Ao transpor essa reflexão para minha prática atual, vejo com clareza um dilema análogo na formação em psicologia, campo em que atuo. Evidentemente, não se trata do mesmo grau de mobilização existencial envolvido na formação sacerdotal; afinal, não estamos formando padres, mas futuros psicólogos. Ainda assim, há semelhanças importantes. A formação em psicologia não lida apenas com objetos externos ao sujeito, mas convoca continuamente seus afetos, sua história, sua própria subjetividade. No entanto, no campo específico da psicologia do trabalho (meu campo), essa dimensão transformadora tende a aparecer de modo mais opaco, já que o estudante é frequentemente pensado – ao menos em tese — apenas como um futuro trabalhador.

Aliás, acho curioso notar que um estudante mediano de psicologia costuma se envolver muito mais intensamente com temas como o “ser”, o “nada” ou o “ser-no-mundo” do que com discussões sobre sentido do trabalho. Isso ocorre, primeiro, porque a maioria dos estudantes — especialmente em universidades públicas – não é, ao mesmo tempo, trabalhadora e estudante. Falta-lhes, portanto, familiaridade concreta com as problemáticas do trabalho e, menos ainda, com a experiência das organizações, frequentemente percebidas apenas como espaços de exploração. Segundo, porque o psicólogo em formação parece ter dificuldade em admitir, salvo de modo difuso e por vezes ressentido, que também ele será um trabalhador inserido em uma economia de serviços.

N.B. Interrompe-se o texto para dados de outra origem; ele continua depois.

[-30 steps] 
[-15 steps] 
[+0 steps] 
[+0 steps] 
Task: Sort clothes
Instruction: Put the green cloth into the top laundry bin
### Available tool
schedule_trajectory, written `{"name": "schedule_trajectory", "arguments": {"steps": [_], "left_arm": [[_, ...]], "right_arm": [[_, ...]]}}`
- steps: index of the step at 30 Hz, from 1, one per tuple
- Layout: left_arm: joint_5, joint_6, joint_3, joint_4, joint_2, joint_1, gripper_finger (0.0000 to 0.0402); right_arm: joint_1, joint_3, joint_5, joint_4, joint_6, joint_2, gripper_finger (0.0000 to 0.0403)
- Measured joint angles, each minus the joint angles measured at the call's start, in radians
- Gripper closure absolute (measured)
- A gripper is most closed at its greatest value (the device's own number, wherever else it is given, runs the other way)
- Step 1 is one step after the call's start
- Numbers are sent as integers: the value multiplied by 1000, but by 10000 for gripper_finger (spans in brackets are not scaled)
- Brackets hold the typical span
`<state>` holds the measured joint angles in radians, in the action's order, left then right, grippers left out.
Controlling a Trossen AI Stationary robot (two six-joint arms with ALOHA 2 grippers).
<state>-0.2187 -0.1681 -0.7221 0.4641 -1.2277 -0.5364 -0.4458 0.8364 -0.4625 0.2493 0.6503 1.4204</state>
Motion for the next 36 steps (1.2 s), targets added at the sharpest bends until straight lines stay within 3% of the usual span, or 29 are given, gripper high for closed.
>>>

O psicólogo, em regra, não ocupa um “emprego” clássico; tende a atuar como profissional liberal ou autônomo, à semelhança de médicos, dentistas ou fisioterapeutas. Isso significa ingressar em um mercado marcado pela oferta de serviços, pela oscilação da demanda e, não raramente, por condições de precarização. Paradoxalmente, o trabalho – que estrutura concretamente a vida adulta – aparece para esses estudantes como algo mais abstrato do que categorias filosóficas como o ser.

Diante disso, a questão que se impõe aos educadores que atuam na psicologia do trabalho e das organizações não diz respeito apenas a como ensinar melhor, mas a como tornar o trabalho psicologicamente pensável e experienciável. Trata-se de ir além de uma relação instrumental com conteúdos, conceitos e habilidades, consumidos apenas para que a disciplina seja concluída e se possa “seguir adiante” para matérias consideradas mais interessantes. O desafio é implicar estudantes que, embora não sejam trabalhadores stricto sensu, vivem cercados por trabalhadores e atravessados, direta ou indiretamente, pelas dinâmicas do mundo do trabalho.

Uma estratégia que tenho utilizado é partir da vida clínica. Procuro abordar o trabalho a partir de sua função psicológica, explorando seu potencial ambivalente: ao mesmo tempo fonte relevante de adoecimento mental e de saúde psíquica. Ao fazê-lo, parto da premissa de que o trabalho possui uma centralidade psicológica que excede sua função de mera subsistência. Um obstáculo imediato a essa abordagem é a própria concepção que muitos estudantes – hoje rotulados como “Geração Z” – têm do trabalho. Diversas pesquisas sugerem que esses jovens tendem a relativizar sua centralidade, priorizando a vida pessoal, o tempo livre e experiências subjetivamente significativas, em detrimento do sucesso profissional, do carreirismo e do consumo.

Somado ao fato de ainda não serem trabalhadores, esse deslocamento torna mais difícil sustentar a tese das imbricações profundas entre trabalho e vida psíquica. Ainda assim, vejo aí um caminho promissor. Outra possibilidade pedagógica seria inverter a lógica do ensino: abandonar a primazia dos conteúdos e processos para colocar no centro da formação a própria experiência dos alunos. Isso implica trazer o estranhamento em relação ao trabalho e às organizações para o primeiro plano da discussão, não como pano de fundo, mas como ponto de partida. Em outras palavras, fazer do desconforto, da distância e da resistência ao tema do trabalho o próprio motor da reflexão formativa.